Environmental protection, financial stability, and biological sustainability are more notable consequences of nano-goods supporting plant crops (Table 1). According to Tiwari et al. [237], NMs may boost plant stress tolerance, whereas nano-fertilizers may improve overall plant health. The specific biosensors may be associated with NFs to manage the delivery and bioavailability of nutrients based on plant types, growth stage, and agro-climatic zones. Above all, huge industrial set-up and vast transport using large quantities of energy may also be compressed in the event of global acceptance of NFs, as these are required in modest quantities compared to synthetic fertilizers for crop production [160,238].
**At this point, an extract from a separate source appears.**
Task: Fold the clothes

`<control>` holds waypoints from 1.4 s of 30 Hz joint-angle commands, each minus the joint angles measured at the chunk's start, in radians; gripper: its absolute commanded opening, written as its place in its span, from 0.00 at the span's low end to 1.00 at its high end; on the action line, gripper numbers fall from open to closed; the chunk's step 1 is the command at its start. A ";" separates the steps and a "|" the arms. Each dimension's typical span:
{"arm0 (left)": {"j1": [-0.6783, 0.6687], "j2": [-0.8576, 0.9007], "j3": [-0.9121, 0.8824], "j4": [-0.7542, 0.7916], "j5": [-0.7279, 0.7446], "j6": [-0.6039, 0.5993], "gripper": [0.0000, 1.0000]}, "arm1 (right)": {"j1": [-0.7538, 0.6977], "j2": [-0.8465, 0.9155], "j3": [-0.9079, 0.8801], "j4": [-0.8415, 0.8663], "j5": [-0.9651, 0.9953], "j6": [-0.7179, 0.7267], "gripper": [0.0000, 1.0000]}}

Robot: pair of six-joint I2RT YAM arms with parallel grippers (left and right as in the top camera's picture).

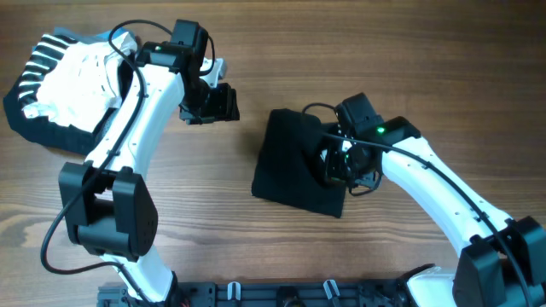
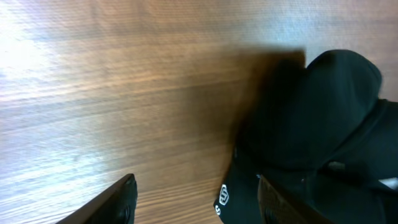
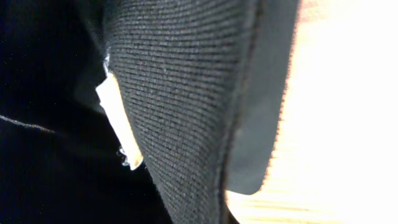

5. Conclusions and Future Perspective

Plenty of ENMs have extended genuine promise in agriculture and plant/crop productivity. However, much more seems to be unestablished to reinforce scientific knowledge in order to produce another green revolution in years to come for the welfare of global food security under the era of climate change, associated with adverse environmental variables and increasing population in developing countries. As agricultural produce is essential to support and sustain life on planet Earth, recent advances of NFs may be explored to achieve precision agriculture with ecological and economical viability. It must be noted that the worldwide green revolution resulted in enhanced production of food grains at the cost of disproportionate use of artificial/synthetic fertilizers and pesticides, which severely impaired our ecosystem. Thus, both of these troubles associated with agriculture may be substituted in an eco-friendly way by using NFs and NPs to safeguard our ecosystem/agro-climatic zones. The fertilizers obtained from biological resources may have numerous advantages over synthetic fertilizers in maximizing crop expansion with nutrient utilization efficiency and mitigation of climate change. Interestingly, NFs have shown considerable promise as an innovative approach and may confer in vivo enhanced agri-potential by maintaining the physiological fitness of crop plants holistically to maximize their metabolic processes, viz., WUE, NUE, LUE, and CUE, integrated with plant performance and plant productivity/carbon economy, found to be essential for the exploration of another green/grain revolution to feed the population globally with a healthy ecosystem under climate change in the future.